There's nothing worse than a sales process that's stuck in the 1950s. You know what we mean. A real Wolf of Wall Street scenario, where salespeople are phoning prospects and desperately trying to close as many deals as possible.

But the strategy sucks. Their nets are cast wide, but the catch isn't great. You can't build a connection with stakeholders or figure out their needs.

Sales enablement is changing all this and dragging sales organizations into the 21st century. These days, its what buyers expect. Gartner says 43% of B2B buyers prefer seller-free sales experience, and more prospects now want a way to do their own research through helpful content.

Using a sales enablement strategy, your team can build trust with prospects and streamline sales rep training to ensure everyone is on the same page. It's also the fastest way to increase sales productivity, help them hit their quota, and close more deals.

Want in? Let's get started 👇

What is Sales Enablement, and What Does it Mean to Your Sales Team?

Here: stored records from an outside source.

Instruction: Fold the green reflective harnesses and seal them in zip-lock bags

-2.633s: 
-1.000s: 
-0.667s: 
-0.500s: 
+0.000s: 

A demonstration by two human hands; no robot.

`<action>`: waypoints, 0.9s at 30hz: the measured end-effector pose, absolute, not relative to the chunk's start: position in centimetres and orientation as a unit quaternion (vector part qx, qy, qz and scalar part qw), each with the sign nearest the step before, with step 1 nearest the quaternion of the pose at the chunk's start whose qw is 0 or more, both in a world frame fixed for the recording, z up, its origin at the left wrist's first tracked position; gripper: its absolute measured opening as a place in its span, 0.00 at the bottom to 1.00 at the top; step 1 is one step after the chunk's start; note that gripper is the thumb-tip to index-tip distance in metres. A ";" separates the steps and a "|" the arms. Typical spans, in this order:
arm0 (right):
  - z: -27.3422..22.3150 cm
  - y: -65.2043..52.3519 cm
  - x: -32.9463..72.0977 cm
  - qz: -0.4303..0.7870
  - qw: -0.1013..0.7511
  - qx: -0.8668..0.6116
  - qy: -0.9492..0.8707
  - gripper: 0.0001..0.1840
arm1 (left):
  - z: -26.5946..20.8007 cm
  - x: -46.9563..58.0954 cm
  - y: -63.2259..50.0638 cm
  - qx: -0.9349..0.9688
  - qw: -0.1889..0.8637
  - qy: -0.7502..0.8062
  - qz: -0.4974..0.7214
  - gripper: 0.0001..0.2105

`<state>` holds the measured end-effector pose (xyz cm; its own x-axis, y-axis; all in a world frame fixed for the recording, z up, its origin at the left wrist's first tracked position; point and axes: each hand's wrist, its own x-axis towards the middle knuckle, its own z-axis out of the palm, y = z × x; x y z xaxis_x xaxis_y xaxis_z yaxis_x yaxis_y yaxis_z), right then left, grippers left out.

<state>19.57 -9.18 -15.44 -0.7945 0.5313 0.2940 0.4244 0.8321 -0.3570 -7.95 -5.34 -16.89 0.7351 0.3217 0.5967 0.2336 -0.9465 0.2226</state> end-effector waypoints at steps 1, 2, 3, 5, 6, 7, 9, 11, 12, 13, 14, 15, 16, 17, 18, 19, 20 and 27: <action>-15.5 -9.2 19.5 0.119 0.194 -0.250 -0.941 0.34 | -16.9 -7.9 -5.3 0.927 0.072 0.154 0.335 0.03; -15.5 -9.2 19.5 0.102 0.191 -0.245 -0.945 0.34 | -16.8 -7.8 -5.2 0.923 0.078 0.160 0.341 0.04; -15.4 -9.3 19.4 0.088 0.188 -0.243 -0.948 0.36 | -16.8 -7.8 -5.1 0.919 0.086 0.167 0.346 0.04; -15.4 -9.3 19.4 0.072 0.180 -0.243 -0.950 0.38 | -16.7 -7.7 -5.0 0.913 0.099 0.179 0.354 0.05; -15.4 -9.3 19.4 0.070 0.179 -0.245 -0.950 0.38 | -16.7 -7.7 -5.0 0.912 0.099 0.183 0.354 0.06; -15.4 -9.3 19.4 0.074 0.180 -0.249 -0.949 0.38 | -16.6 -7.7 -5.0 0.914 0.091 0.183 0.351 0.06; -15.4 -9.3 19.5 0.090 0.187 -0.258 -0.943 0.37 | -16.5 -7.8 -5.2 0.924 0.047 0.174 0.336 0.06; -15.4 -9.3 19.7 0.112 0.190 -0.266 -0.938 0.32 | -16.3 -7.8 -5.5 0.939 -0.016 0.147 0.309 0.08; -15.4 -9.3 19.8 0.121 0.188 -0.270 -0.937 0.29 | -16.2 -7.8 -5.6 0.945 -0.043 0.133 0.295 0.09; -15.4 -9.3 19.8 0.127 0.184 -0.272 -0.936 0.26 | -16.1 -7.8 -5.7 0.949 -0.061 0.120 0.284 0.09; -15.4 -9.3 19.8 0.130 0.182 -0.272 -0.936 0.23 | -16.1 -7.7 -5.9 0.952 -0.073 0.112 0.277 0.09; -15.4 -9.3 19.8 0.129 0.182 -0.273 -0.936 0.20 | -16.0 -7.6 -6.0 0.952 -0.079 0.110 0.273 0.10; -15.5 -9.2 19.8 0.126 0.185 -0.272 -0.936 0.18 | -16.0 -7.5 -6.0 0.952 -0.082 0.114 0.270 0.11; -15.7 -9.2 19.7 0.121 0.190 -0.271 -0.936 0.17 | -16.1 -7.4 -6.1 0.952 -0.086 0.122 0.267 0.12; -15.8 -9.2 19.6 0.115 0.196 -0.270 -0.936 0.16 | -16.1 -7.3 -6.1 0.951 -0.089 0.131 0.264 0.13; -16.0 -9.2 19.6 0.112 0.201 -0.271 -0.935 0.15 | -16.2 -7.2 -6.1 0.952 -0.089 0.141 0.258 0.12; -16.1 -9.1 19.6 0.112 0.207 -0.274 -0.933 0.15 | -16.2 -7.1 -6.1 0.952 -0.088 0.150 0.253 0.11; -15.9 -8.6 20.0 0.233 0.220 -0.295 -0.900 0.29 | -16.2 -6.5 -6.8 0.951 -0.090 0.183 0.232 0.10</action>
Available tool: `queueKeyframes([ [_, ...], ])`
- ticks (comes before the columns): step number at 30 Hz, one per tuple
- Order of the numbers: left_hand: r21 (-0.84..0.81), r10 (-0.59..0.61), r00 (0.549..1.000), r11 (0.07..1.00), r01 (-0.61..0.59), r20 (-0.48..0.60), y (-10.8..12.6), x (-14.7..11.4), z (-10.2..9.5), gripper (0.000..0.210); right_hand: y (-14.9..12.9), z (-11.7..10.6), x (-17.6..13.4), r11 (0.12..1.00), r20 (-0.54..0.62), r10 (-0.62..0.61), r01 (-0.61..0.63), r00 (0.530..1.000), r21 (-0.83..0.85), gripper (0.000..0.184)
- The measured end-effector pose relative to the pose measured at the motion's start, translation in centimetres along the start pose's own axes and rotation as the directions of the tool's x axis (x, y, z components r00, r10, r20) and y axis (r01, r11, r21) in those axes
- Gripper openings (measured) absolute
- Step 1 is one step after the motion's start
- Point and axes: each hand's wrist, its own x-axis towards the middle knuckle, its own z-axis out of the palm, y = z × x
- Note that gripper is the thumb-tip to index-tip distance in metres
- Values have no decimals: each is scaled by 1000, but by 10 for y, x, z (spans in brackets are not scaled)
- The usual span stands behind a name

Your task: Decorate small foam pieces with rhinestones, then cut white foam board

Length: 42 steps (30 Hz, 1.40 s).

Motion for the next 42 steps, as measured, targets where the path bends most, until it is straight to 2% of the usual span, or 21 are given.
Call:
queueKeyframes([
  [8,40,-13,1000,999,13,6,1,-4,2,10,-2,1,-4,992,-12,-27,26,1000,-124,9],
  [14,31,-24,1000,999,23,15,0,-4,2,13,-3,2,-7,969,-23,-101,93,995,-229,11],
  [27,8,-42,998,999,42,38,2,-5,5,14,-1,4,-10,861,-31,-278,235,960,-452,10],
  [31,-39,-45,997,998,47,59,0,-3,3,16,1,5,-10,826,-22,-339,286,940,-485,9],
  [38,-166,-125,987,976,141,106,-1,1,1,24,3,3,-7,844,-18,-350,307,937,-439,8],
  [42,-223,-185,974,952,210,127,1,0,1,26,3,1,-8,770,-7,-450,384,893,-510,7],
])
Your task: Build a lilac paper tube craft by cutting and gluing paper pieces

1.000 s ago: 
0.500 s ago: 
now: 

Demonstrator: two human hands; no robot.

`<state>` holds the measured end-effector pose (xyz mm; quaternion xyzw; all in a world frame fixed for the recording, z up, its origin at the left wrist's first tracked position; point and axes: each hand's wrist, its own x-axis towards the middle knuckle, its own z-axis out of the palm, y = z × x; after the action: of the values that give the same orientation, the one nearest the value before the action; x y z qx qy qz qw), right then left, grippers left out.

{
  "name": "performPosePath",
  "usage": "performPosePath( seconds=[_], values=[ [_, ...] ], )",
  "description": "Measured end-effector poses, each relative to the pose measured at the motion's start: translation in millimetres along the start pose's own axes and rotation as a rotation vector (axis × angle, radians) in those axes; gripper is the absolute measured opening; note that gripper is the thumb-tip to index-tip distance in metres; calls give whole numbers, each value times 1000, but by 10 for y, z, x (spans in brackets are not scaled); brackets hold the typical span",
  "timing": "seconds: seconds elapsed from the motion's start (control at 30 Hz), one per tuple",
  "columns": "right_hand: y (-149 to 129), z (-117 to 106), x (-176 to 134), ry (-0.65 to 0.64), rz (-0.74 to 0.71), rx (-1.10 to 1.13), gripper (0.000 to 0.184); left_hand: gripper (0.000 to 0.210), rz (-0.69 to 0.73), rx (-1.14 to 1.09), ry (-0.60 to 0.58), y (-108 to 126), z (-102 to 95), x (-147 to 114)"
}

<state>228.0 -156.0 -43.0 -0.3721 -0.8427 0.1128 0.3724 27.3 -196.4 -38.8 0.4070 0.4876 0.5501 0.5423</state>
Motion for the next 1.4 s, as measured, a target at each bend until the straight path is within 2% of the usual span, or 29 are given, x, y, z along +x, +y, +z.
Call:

Sales enablement is the information and tools provided to a sales team to help them sell more effectively. It allows them to have a smoother sales funnel for internal operations and creates a better experience for customers.

For example, sales enablement might refer to creating a sales kit for your team to use to close more deals. This kit could include tools to help your team understand your customers better, like market research reports and buyer persona documents.

If you want to take it up a notch, you could also add battle cards, email templates and sales scripts so your reps are on the same page—from sending the first pitch all the way up to signing the contract.

Sales Enablement vs. Sales Operations: What’s the Difference?

They sound similar, right?

But the two processes are very different. To get the most out of sales enablement and sales operations, it's important to understand the nuances:

  • Sales enablement is tools sales teams use to close deals faster and smarter. This might include content, tools, processes, internal resources, and training. They get the big-picture view of what's happening so they can streamline the sales funnel and smash their quotas.
  • Sales operations is the team that plans and organizes sales training, onboarding, territory planning, lead generation, sales analytics, and more. The sales operations team focuses on the non-selling processes that are an integral part of the sales process.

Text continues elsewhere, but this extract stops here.